“Ella” Morning After Pill
What is it?
“Ella” or the morning after pill is another emergency contraceptive pill that works a little differently than “Plan B”. Ella is a prescription emergency form of hormonal birth control that can be used after unprotected sexual contact or where other forms of contraception may have failed. Ella is designed to be used in emergencies, and not as a regular method of birth control.
How does Ella work?
Ella contains a high dose of synthetic progesterone, which delays the release of an egg (ovulation). Without an egg, a pregnancy cannot be created. It also reduces the lining of the uterus so that an egg can’t implant, and a pregnancy cannot occur.
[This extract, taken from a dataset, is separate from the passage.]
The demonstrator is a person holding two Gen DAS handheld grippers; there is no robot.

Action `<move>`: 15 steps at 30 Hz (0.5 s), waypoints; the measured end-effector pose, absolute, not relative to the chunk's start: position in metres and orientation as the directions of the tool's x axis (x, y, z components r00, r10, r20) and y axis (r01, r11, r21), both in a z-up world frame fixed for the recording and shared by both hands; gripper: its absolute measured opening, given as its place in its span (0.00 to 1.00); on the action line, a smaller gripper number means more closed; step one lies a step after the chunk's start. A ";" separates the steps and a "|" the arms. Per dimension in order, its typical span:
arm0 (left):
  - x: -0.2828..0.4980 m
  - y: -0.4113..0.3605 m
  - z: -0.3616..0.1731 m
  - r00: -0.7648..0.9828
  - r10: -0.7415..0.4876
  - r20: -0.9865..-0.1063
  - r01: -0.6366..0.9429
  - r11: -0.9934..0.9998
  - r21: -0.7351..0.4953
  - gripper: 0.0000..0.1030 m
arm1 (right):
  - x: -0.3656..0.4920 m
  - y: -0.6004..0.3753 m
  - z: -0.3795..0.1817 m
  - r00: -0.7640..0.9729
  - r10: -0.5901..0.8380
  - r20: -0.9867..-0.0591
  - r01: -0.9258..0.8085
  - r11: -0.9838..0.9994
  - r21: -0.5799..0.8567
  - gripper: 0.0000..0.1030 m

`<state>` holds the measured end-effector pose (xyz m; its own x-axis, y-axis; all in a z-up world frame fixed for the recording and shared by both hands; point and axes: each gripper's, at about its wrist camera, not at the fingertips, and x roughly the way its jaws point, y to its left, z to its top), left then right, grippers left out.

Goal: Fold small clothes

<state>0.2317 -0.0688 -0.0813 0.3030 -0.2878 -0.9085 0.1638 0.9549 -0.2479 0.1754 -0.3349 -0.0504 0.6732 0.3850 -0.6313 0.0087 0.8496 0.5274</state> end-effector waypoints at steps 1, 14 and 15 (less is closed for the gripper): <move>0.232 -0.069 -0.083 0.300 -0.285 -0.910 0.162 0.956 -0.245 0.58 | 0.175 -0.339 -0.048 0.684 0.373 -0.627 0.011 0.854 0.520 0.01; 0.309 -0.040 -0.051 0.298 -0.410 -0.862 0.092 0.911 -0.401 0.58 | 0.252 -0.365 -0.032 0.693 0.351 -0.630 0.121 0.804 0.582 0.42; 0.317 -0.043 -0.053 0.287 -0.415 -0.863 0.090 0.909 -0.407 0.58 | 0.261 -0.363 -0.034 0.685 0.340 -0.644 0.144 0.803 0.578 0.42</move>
Ella cannot end a pregnancy if you are already pregnant.
- Take the pill within 5 days (or 120 hours) from the time the sex act that you are worried about occurred.
- If you throw-up within 2 hours of taking the pill, call a pharmacist or doctor for advice on how to proceed. You may need to take it again in order to ensure that the pill works.
Where can you get it?
You can pick up Ella at a pharmacy with a prescription, which you can get from health care provider.
How much does it cost?
At pharmacies, approximately $50- $90 depending on the pharmacy’s dispensing fee.
How effective is it?
Ella is designed to be used in emergencies, and not as a regular method of birth control. It is is 85% effective and stays that same effectiveness rate whether you take it a day after the sex act you are worried about or 4 days after the sex act you are worried about.
Does it reduce the risk of sexually transmitted infections?
No, it does not reduce the risk of sexually transmitted infections.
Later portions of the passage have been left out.